> **WORK TASK**
Only lines holding the word "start" are wanted. Copy them from the listing below.

> **DATA SECTION**
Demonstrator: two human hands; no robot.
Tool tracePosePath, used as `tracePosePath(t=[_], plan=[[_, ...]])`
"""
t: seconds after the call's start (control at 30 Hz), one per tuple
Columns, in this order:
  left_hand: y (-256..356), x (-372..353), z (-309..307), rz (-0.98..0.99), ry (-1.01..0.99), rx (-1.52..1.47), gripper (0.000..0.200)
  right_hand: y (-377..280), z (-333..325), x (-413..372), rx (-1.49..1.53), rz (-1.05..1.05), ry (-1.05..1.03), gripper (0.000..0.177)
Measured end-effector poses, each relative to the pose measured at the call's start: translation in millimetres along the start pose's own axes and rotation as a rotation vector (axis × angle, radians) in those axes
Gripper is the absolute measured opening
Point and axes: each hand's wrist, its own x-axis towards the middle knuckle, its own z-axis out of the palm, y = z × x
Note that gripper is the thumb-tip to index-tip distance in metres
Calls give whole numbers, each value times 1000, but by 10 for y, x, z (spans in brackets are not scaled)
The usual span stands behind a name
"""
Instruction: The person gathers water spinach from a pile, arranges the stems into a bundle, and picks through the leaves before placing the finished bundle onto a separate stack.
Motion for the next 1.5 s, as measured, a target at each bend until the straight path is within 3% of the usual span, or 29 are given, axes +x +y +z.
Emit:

> **RESPONSE AREA**
t: seconds after the call's start (control at 30 Hz), one per tuple
Measured end-effector poses, each relative to the pose measured at the call's start: translation in millimetres along the start pose's own axes and rotation as a rotation vector (axis × angle, radians) in those axes

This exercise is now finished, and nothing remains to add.